Savières se laissa fléchir par cette requête et remit le nourrisson à la duchesse qui, l’enveloppant dans un des pans du manteau qu’elle avait jeté sur ses épaules, l’emporta tendrement contre sa poitrine, en disant:

– Heureusement qu’il ne s’est pas réveillé!

– Le fait est, déclara Savières, enchanté du succès de sa mission, que je n’ai pas encore vu un petit enfant dormir aussi profondément.

Quelques minutes après, Mme de Chevreuse, qui n’avait pas lâché son précieux fardeau, montait dans un carrosse, dans lequel deux gardes prirent place en face d’elle et, entourée d’une solide escorte que commandait le capitaine, le véhicule, traîné par quatre chevaux vigoureux, disparut bientôt dans la nuit.

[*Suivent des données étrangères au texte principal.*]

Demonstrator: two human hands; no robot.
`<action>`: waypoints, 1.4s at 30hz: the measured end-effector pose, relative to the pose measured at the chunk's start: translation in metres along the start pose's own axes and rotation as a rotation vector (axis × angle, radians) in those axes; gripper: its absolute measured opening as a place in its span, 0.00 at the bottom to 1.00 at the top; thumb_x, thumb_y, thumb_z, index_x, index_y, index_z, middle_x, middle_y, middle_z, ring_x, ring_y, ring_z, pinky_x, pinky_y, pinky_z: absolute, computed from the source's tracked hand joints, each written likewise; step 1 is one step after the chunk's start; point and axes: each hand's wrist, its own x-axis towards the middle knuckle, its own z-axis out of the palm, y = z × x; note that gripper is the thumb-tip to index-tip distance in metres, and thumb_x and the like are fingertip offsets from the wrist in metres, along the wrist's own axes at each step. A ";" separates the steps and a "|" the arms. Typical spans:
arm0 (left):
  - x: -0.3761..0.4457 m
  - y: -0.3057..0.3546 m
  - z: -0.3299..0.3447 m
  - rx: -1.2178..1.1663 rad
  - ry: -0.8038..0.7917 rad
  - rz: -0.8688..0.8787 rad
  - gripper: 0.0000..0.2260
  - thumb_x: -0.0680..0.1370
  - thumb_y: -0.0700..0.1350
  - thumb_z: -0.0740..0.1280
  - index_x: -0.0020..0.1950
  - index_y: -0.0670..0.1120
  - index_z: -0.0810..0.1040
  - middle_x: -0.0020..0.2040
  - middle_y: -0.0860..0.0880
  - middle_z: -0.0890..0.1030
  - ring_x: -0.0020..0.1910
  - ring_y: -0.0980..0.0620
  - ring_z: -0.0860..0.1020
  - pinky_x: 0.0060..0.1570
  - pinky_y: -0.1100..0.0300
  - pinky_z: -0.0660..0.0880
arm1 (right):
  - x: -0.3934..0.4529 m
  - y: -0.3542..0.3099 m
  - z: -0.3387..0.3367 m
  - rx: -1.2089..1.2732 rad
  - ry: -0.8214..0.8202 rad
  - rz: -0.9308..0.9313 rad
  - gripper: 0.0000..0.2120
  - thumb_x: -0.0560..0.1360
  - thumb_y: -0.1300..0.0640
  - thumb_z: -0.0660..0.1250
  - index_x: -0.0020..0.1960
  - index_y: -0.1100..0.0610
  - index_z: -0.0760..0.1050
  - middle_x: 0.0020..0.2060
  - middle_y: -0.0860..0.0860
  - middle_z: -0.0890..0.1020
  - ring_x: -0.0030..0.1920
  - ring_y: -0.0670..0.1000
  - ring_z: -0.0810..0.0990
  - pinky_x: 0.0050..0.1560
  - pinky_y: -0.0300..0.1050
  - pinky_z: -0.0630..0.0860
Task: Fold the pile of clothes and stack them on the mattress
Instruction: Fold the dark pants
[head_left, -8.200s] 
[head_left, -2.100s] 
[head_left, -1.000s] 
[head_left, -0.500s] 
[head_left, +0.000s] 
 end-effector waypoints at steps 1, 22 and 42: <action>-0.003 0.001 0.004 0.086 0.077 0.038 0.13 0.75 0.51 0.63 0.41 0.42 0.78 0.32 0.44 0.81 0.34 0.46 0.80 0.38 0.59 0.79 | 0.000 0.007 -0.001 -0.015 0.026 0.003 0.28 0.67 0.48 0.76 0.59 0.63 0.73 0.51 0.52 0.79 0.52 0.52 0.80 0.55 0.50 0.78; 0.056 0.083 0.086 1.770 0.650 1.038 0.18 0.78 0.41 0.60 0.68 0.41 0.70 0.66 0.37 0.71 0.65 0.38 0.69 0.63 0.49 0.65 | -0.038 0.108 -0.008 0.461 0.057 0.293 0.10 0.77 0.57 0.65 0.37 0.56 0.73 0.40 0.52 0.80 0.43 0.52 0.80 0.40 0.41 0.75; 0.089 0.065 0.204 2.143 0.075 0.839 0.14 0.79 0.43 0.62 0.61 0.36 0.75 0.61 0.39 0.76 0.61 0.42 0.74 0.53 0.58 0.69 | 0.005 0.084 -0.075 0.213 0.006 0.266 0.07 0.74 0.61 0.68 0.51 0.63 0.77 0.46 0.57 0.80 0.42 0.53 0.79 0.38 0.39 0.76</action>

M. de Mazarin, descendant alors de la cheminée dans laquelle il s’était réfugié, commença par aller délivrer Hector d’Assignac et Henri de Laparède et, après les avoir mis au courant des faits qui venaient de se dérouler, il descendit avec eux à la recherche du chevalier de Castel-Rajac.

Ils se heurtèrent aux époux Lopion qui, encore épouvantés, se livraient aux lamentations et aux imprécations les plus vives contre ceux qui les avaient troublés dans leur sommeil et risquaient de faire passer leur hostellerie pour une gargote mal famée et peu hospitalière.

Mazarin imposa silence à leurs criailleries. Tout de suite, il leur demanda:

– Avez-vous vu le chevalier de Castel-Rajac?

– Non, monsieur, s’écriait l’aubergiste, et je ne tiens même pas à le revoir, car c’est bien de sa faute si, aujourd’hui, nous avons à subir tous ces désagréments.

– Assez de jérémiades, et donnez-nous tout de suite des lanternes, afin que nous puissions nous mettre à la recherche de notre ami.

Tout en grognant, Mme Lopion allait s’exécuter lorsque, les vêtements en désordre, les cheveux en broussailles, la chemise déchirée, Gaëtan de Castel-Rajac, qui avait réussi à se débarrasser des liens qui l’entouraient et à sortir du sac qui l’aveuglait, apparut, clamant d’une voix rauque:

– Les misérables viennent d’emmener la duchesse au château de Montgiron. Je les ai entendus partir. Leur capitaine leur donnait des ordres. Il faut absolument aller là-bas, leur arracher cette malheureuse; sans cela elle est perdue.

Et, se tournant vers Mazarin, il ajouta:

– Pour que le cardinal s’acharne avec autant de cruauté sur cette femme et cet enfant, il faut…

Il n’acheva pas. M. de Mazarin, lui prenant la main, lui dit:

– Vous avez raison, mon cher chevalier, il faut à tout prix sauver la duchesse.

– Nous la sauverons!… fit le Gascon avec une énergie que l’on devinait sans limites.